Even before the Kingsbury & McDonald toll road was completed, the quasi-passable track began to attract attention. A telegraph line for the Humboldt & Salt Lake Telegraph Co. was strung along this route in late 1858, connecting Genoa with Placerville. And beginning in April or May, 1860, Pony Express riders began following the Kingsbury Grade trail, before completion of telegraph lines a few months later made their work obsolete.
When Kingsbury & McDonald’s new wagon road was officially completed in August, 1860, it was seven miles long but reportedly chopped the distance from Genoa to Placerville by some 15 miles, saving travelers a precious day’s travel.
Writer Richard Allen marveled at the workmanship of the new road, describing it as a “most excellent road” winding over “seemingly impassable heights.” A reporter for the Sacramento Daily Union similarly effused in June, 1860: “The road-building by McDonald & Kingsbury through Daggett’s Pass is pronounced by those we have seen who have passed over it, the best on the Pacific coast.”
The roadway of the new Kingsbury route averaged a luxurious sixteen feet in width — a vast improvement over portions of the Placerville road in El Dorado County, where sharp turns planked to a width of just eight feet made it difficult for six-mule teams to “keep the wheels on the timber.”
Kingsbury and McDonald received a Territorial franchise for their toll road in 1861. The initial toll for a wagon drawn by four horses making a round-trip from Shingle Springs to Van Sickle Station at the foot of old Kingsbury was $17.50. That hefty sum represented more than four days’ wages for a humble miner. Even so, writer Richard Allen dubbed the new toll rate “reasonable.”
The Kingsbury route soon drew away many of the westward-bound travelers who had previously crossed through Hope Valley and over Luther Pass. In addition, with Virginia City at its height, pack train operators bringing supplies eastward for the Comstock mines found the route profitable in the early 1860s. Some of those early packers settled in and became Nevada notables. Bob Fulstone, for example, a well-known dairy rancher near Carson City, recalled “packing mules” over Daggett Pass as a teenager. And A. Schwarz, cheerful proprietor of the popular Genoa Brewery, once ran a pack train from Sacramento to Virginia City in his younger days, also probably following the Kingsbury route over Daggett Pass.

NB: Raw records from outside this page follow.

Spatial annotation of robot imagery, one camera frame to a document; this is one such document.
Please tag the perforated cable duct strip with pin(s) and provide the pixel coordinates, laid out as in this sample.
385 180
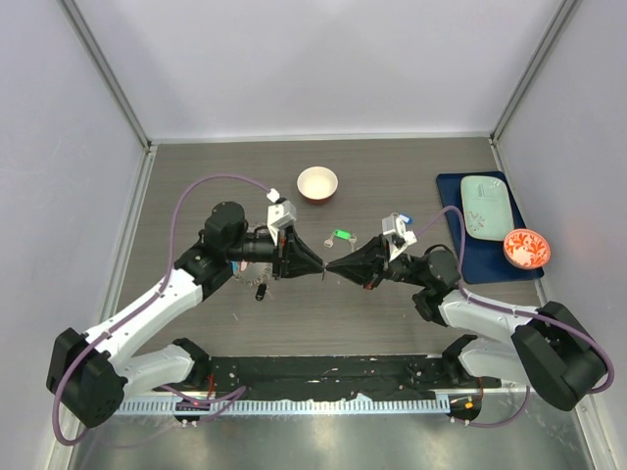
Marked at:
171 405

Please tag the green tag key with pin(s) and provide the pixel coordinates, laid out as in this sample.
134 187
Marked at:
339 234

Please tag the pale green rectangular plate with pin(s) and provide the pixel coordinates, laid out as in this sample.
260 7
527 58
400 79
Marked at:
486 207

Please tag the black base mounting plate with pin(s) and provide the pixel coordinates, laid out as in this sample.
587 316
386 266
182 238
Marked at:
332 378

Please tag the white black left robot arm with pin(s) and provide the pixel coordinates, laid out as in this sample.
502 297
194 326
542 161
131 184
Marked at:
93 372

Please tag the aluminium frame rail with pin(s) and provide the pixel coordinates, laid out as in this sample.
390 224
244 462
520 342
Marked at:
96 55

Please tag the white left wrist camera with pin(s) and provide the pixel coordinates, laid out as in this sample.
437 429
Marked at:
279 216

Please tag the black tag key on organizer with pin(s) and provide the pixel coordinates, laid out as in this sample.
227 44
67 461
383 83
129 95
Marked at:
262 292

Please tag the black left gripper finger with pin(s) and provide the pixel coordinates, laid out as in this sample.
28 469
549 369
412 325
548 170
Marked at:
304 270
300 254

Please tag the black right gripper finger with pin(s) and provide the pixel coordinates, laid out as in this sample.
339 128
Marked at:
367 254
362 275

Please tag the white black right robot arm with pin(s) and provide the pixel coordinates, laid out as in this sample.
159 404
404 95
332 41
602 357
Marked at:
544 348

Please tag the blue tag key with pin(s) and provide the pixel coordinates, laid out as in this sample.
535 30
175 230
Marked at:
406 219

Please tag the orange white patterned bowl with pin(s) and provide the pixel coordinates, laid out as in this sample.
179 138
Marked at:
526 249

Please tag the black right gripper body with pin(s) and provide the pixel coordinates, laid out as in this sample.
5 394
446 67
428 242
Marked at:
398 269

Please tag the red bowl white inside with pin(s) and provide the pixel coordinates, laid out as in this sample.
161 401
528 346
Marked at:
317 184

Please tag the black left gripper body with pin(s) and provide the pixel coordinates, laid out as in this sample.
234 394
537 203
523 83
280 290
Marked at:
279 256

At the very foot of the new Kingbsbury trail, Henry Van Sickle already had an existing station that he’d erected in 1857. This offered several amenities for emigrants and teamsters: a bar, a hotel, a blacksmith/wheelwright shop, and a store. Van Sickle quickly embraced the new Kingsbury route as good for business. He not only helped finance the new road but also served as its first toll-master. Although we don’t know much about the original toll house, we do know it had a brick chimney, as that fell down during an earthquake in June, 1887.

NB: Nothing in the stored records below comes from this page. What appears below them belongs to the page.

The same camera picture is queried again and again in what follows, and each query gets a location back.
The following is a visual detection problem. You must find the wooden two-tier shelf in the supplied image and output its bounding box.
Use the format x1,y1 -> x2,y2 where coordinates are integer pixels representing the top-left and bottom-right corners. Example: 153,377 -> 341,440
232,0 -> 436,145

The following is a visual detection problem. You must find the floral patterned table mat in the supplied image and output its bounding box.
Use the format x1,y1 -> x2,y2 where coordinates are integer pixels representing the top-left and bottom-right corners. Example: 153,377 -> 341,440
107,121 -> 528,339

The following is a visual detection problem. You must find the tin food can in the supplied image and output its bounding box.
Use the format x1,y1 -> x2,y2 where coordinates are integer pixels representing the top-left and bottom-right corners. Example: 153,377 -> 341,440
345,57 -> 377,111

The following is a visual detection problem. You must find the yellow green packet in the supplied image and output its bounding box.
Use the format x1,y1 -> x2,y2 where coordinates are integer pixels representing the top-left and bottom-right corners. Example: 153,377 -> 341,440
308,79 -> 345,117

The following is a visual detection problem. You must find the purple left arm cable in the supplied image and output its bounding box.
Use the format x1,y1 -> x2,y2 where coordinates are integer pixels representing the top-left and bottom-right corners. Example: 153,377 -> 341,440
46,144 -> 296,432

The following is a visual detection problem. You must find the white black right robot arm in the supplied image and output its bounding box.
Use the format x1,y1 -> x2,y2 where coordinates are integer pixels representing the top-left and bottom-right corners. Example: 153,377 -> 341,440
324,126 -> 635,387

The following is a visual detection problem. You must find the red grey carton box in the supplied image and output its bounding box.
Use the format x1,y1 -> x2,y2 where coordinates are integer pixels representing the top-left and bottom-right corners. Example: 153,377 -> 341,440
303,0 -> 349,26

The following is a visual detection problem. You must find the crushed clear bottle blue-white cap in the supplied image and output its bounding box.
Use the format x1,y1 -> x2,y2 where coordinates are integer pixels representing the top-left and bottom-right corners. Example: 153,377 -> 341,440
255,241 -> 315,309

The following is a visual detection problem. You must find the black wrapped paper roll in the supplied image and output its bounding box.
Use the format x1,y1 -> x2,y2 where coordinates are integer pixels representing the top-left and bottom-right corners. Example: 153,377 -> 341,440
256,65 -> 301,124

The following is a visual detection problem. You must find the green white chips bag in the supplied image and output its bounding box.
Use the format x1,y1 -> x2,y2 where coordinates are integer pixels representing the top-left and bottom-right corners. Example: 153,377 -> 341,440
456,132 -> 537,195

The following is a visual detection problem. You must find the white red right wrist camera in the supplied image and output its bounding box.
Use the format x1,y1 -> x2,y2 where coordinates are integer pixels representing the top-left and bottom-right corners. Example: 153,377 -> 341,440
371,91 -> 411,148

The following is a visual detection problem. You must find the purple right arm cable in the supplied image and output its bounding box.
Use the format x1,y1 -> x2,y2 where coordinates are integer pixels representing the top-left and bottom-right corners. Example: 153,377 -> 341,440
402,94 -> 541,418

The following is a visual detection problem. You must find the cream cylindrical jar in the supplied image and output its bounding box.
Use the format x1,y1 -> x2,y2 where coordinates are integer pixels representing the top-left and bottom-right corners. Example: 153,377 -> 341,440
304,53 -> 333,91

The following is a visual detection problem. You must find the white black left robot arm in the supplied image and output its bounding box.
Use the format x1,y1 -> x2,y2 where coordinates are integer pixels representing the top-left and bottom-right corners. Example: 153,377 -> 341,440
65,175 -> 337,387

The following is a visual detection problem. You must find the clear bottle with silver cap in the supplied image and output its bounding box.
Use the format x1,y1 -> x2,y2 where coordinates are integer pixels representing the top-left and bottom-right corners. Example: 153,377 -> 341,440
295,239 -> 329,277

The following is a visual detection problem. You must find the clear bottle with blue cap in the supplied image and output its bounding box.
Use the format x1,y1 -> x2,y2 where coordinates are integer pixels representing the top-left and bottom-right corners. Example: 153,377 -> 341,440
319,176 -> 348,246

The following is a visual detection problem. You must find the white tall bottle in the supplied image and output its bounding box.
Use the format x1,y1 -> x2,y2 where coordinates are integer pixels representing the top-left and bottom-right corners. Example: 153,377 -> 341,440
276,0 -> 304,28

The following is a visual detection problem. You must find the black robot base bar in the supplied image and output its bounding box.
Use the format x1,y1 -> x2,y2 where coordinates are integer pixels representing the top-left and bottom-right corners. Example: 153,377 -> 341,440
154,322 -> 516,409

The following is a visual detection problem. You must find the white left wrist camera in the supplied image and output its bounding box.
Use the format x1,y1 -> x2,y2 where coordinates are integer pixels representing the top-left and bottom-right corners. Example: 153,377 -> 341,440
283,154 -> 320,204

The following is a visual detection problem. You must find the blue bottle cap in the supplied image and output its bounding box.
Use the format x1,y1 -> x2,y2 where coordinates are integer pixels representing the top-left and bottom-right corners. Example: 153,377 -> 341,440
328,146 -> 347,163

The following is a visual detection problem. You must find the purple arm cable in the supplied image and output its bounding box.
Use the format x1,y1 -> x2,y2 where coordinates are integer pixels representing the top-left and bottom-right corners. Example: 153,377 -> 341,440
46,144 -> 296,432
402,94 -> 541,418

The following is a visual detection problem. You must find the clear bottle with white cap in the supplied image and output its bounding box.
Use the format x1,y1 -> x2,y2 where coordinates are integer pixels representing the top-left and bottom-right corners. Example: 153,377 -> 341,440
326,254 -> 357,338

About halfway up the grade, travelers could also find another way-station, called “Peters Station.” Here Richard Peters and his wife, Elizabeth, kept a three-story hotel where teamsters could enjoy a good, hot dinner and get a restful night’s sleep for themselves and their horses before attempting the rest of the climb.
The new Kingsbury toll road didn’t keep its competitive advantage for long, however. In November, 1863, the Lake Bigler Road was completed and began siphoning off traffic. This new road ran from Friday’s Station (then “Small & Burke’s”) on the south shore of the lake through Spooner’s Station and down Kings Canyon to Carson City. It not only crossed the Sierra some 200 feet lower than the Kingsbury-McDonald route but, more importantly, reportedly offered a slightly shorter trek to the Placerville road.

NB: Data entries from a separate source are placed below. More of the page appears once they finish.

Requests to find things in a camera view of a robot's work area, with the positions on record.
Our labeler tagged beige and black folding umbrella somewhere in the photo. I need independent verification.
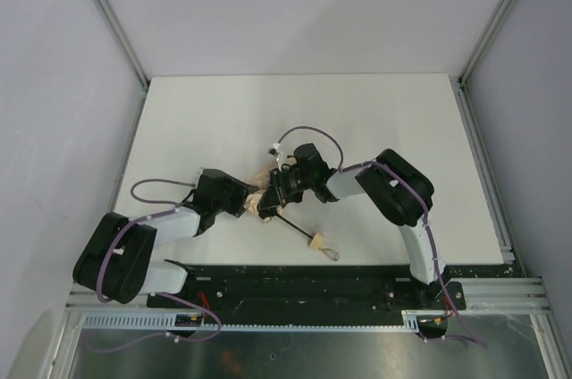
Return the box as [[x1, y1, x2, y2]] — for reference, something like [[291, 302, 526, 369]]
[[244, 157, 340, 262]]

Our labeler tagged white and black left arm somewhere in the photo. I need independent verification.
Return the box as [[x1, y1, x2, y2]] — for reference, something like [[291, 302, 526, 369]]
[[72, 169, 258, 304]]

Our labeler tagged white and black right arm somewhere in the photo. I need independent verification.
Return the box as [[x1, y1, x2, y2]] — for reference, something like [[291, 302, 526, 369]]
[[256, 143, 446, 285]]

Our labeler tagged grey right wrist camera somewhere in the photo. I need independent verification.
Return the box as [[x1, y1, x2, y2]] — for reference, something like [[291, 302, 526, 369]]
[[268, 141, 297, 171]]

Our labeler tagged grey slotted cable duct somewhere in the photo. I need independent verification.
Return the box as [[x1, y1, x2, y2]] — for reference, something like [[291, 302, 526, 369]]
[[80, 311, 447, 333]]

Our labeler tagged aluminium extrusion bracket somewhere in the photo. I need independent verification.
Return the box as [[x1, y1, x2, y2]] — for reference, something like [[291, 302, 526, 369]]
[[458, 278, 551, 315]]

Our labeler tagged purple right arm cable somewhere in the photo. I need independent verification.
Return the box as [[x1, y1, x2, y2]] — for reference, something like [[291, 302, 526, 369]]
[[272, 126, 488, 349]]

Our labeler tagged left aluminium frame post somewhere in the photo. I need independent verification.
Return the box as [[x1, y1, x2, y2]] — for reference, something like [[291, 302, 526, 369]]
[[92, 0, 150, 92]]

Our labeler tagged aluminium frame post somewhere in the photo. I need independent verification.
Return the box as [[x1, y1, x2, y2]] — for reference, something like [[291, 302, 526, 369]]
[[458, 0, 517, 85], [92, 0, 150, 92]]

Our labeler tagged right aluminium frame post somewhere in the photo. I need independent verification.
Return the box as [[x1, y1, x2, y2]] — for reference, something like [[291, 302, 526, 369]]
[[458, 0, 517, 85]]

That didn’t mean that all travelers abandoned the new Kingsbury route, of course. And in 1866, J.W. Haines found yet another helpful use for it, building a mile-long box-flume to channel water down Kingsbury Canyon, later upgrading its original overlapping joints to an “abutting joint” model in 1868.
All told, the new Kingsbury & McDonald toll road cost its founders an astonishing $585,000 to build. And in 1863, after the Kings Canyon route opened as competition, Kingsbury generated only $190,000 in tolls. Even so, the new Kingsbury toll road continued to operate. By 1881, the History of Nevada would grandly claim that the Kingsbury toll road had “annually returned double its cost.”
Perhaps this was pure puffery. Financial woes eventually forced Van Sickle, who had helped to finance the road, to foreclose on his mortgage and he wound up becoming its owner. For a time, it continued to operate as the Van Sickle Toll Road. But in 1889, Van Sickle sold the roadway to Douglas County for just $1,000. It now became a free road; the local newspaper happily advised readers that “no toll will be collected in the future.”
The lack of tolls made a big difference for commerce over the Grade. In February, 1890, for example, ranchers in Carson Valley were able to supply Folsom’s logging camp at Lake Tahoe with beef, which they “hauled over the Kingsbury grade on hand-sleds.” And in 1894, a Sacramento hauler estimated the cost of delivery at a mere one cent per pound, compared with $1.25 per pound when the previous toll over Kingsbury was $22.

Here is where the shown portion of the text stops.